§ Task to carry out
Please give the whole listing again exactly, without any of its pictures.
========================================
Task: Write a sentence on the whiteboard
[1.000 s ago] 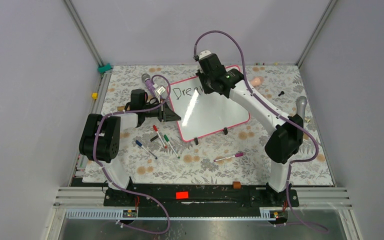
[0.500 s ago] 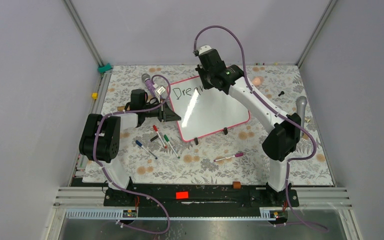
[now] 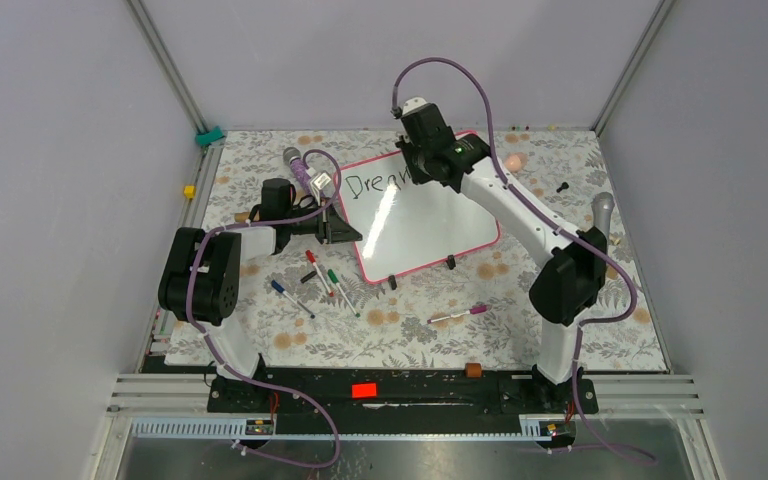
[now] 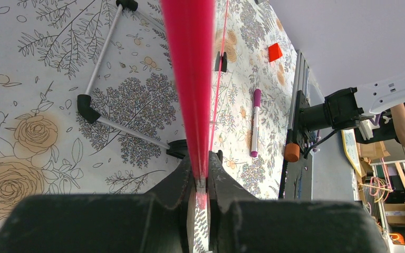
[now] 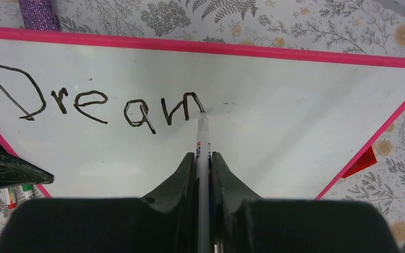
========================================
§ Solution to this task
Task: Write a sentence on the whiteboard
[1.000 s ago] 
[0.500 s ago] 
[now] 
[now] 
[now] 

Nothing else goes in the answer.